The Art Institute of Chicago, view of Modern Wing from Monroe Street. Photo: Charles G. Young, Interactive Design Architects
I was born in Chicago and raised up the road, but I never heard the word “fragility” associated with my hometown until Renzo Piano’s Modern Wing opened at the Art Institute last weekend. Chicago is John Belushi, Dick Butkus, bratwurst, machine politics, the John Hancock Center’s skeletal good looks and the whiplash of wind cutting through parka. Chicago gave us Obama (or likes to think it did), the very embodiment of steel and grit. Fragile? I shouldn’t think so. I guess it takes an Italian to see things differently.
Speaking to the press about the 264,000-square-foot building, which increases the museum’s hefty size by a third, Piano was referring to the lightness of modernism. After fire ravaged much of Chicago in 1871, the city was rebuilt with revolutionary steel-framed constructions supporting wide expanses of glass. These buildings were strong, supple, and clear. And their clarity wasn’t simply a matter of transparency but also of navigation and order: as Piano noted, the new urban grid aligned with true compass points (“When you look north, north is exactly what you see”); Chicago’s architecture and its occupants related straightforwardly to their sites.
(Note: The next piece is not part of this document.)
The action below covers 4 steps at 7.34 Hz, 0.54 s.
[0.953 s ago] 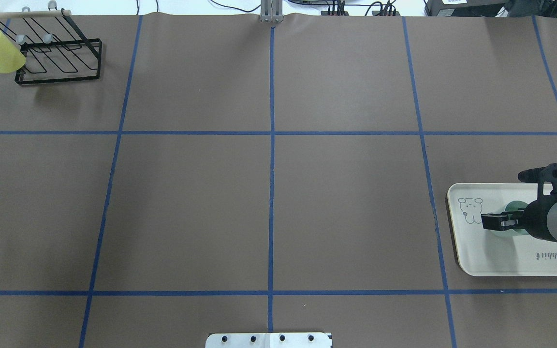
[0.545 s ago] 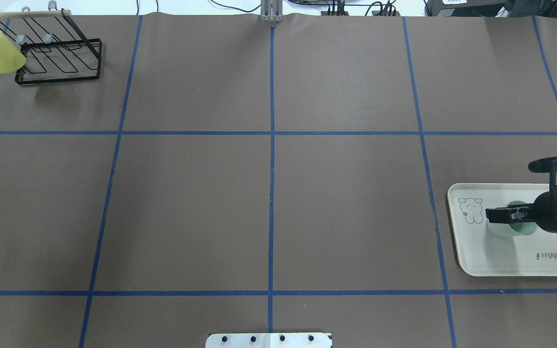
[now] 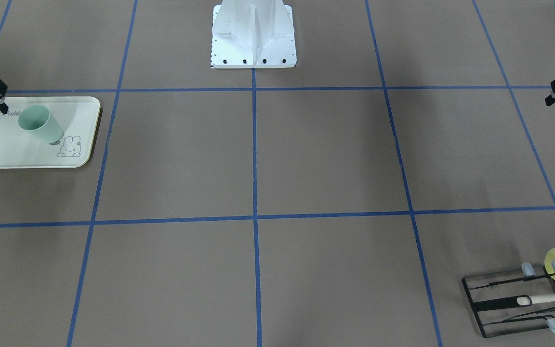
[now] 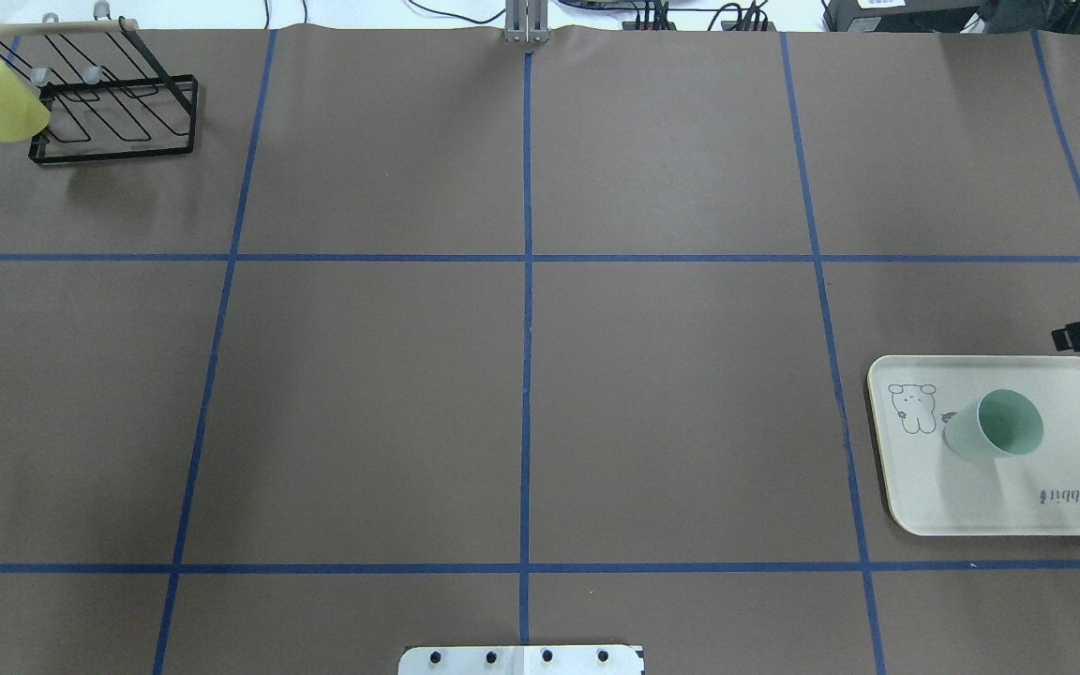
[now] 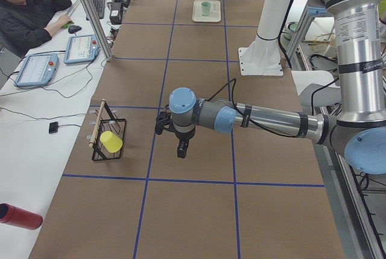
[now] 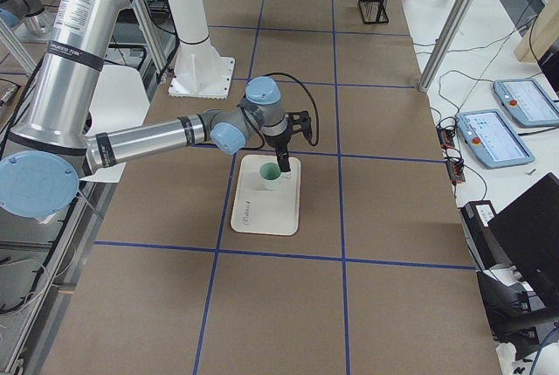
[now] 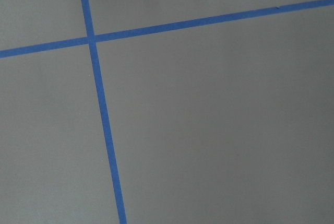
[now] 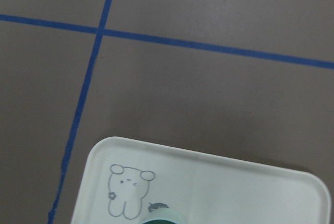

Strength, delicacy, lightness, rationality: Piano sought all of these attributes for his new addition and largely succeeded in imposing them.
The Art Institute of Chicago, Griffin Court. Photo: Charles G. Young, Interactive Design Architects
Erasing mass is a strenuous business; conspicuous efforts to lighten up can be fussy and visually burdensome. With its steel mullions softening the solidity of limestone, its bladed roof supported by exposed, spidery trusswork and its thin exterior columns sharpened like pencil points, the Modern Wing suffers in a small way from a surfeit of delicacy. The compensation is an exhilaratingly light-filled interior that shifts in scale from compact to grand without feeling anywhere cramped or imposing. I visited on a typically overcast Chicago day — in May — and found spaces that paid only nodding attention to the gray sky. Yet neither were they glaring. A Jeff Wall photo that was hung on the eastern wall of the building’s main thoroughfare, the soaring Griffin Court, looked appropriately dismal (it portrayed an open, drenched flower-filled grave
), whereas Cy Twombly paintings of peonies
in a gallery in the building’s western pavilion exploded with hot color. The Art Institute of Chicago, Flying Carpet above Pritzker Garden. Photo: Dave Jordano
The key to these effects, as has been widely reported, is the Flying Carpet: a floating roof assembled from 2,656 curved blades that admit northern light while blocking rays from the other, harsher exposures. (This technology was abetted by the street grid’s precise north-south and east-west axes.) Artificial light is modified moment to moment by photovoltaic sensors embedded in the inner glass layer of the building’s double-pane walls. Like Steven Holl’s masterly Nelson-Atkins museum addition in Kansas City, the Modern Wing is predicated on a belief that steady illumination is fatiguing and neutrality in any guise is death: “It was important to create a space with character,” Piano said. He compared the distribution of interior light with the way sound is dispersed from the stage of Frank Gehry’s bandshell in Millennium Park
next door, via a grid of speakers suspended over the audience.The Art Institute of Chicago, Architecture and Design Gallery. Photo: Dave Jordano
The factoid the Art Institute touts foremost, however, is that it’s now the second largest art museum in the U.S. after the Metropolitan. (Washington’s National Gallery dropped to third place.) The architecture and design department alone occupies 8,000 square feet in the Modern Wing, making it bigger than MoMA’s. And even that space can be reconfigured and expanded, said the department’s chief curator, Joseph Rosa, thanks to the flexibility Piano built into the building’s plan over 10 years of development.
True to their context, many of the objects in that gallery refer to links between historical and contemporary design, such as Robert A. M. Stern's "late entry" to the 1922 Chicago Tribune tower competition. Or they represent new ideas of materiality in traditional forms, such as Marcel Wanders’s Knotted Chair
of rigid fiber. Or they kick over partitions between disciplines, such as Stefan Sagmeister and Ralph Ammer’s Being Not Truthful Always Works against Me,
a digital wall projection that embeds its title aphorism into a spider’s web that distorts as the viewer draws near. Indeed Rosa, along with Zoë Ryan, the department’s design curator, is working on a 2010 exhibition exploring interdisciplinary practices in architecture and industrial design.
We have grown accustomed to locating museum architecture along a spectrum. At one end are buildings that are sculpture in their own right; at the other, boxes that decline to compete with their contents. The Modern Wing edges toward the latter pole. “I’m a builder by training,” Piano said. “I like the idea of making good, solid safe shelters for human beings.” He wasn’t being entirely disingenuous. Laciness aside, the Modern Wing is a good, solid safe shelter for art and our enjoyment of it.